Thailand is at its narrowest in this district, with only 11 km between a point close to the border checkpoint of Dan Sing Khon (ด่านสิงขร) on the Myanmar border and the Gulf of Thailand.

== Administration ==
The district is divided into six sub-districts (tambons), which are further subdivided into 53 villages (mubans). The town (thesaban mueang) of Prachuap Khiri Khan covers the complete tambon Prachuap Khiri Khan as well as parts of Ko Lak and Ao Noi. Parts of tambon Khlong Wan belong to the township Khlong Wan.

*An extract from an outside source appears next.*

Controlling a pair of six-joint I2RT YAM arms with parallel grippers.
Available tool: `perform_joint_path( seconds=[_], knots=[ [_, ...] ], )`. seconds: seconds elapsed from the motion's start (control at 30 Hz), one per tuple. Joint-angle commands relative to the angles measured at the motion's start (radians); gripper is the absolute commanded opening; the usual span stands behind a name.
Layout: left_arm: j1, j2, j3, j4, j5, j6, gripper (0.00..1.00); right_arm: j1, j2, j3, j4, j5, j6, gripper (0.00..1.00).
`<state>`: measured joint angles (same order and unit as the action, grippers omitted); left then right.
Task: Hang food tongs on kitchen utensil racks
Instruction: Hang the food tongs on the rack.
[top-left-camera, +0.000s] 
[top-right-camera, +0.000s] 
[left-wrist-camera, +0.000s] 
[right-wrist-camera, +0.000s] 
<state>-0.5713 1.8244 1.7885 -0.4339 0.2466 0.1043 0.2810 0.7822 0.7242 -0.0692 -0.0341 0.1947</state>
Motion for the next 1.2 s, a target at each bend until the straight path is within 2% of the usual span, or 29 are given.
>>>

| No. | Name | Thai name | Villages | |
| 1. | Prachuap Khiri Khan | ประจวบคีรีขันธ์ | - | |
| 2. | Ko Lak | เกาะหลัก | 11 | |
| 3. | Khlong Wan | คลองวาฬ | 9 | |
| 4. | Huai Sai | ห้วยทราย | 13 | |
| 5. | Ao Noi | อ่าวน้อย | 16 | |
| 6. | Bo Nok | บ่อนอก | 14 | |

==Folklore==
The district has folklore about the origin of the names of various landscapes in the local area, as well as other places in the Gulf of Thailand, including islands, bays or mountains. "The Story of Ta Mong Lai", a story of Prachuap Khiri Khan fisherman named Ta Mong Lai who live in Ao Noi. Ta Mong Lai and his wife, Yai Rampung, have only one beautiful daughter named Yomdoei. One day, he and his wife quarrel about Yomdoei's marriage. When he agreed to allow Yomdoei to marry the son of lord of China, but Yai Rampung agreed to allow Yomdoei to marry the son of the Phetchaburi governor. Therefore, they quarrel violently and throwing things at each other. Until finally they all died and their bodies with various belongings became places such as Khao Ta Mong Lai, Hat Mae Rampung, Ko Nom Sao, Khao Lommuak, Khao Chao Lai, Ko Sak, Khao Takiap, Khao Chong Krachok etc.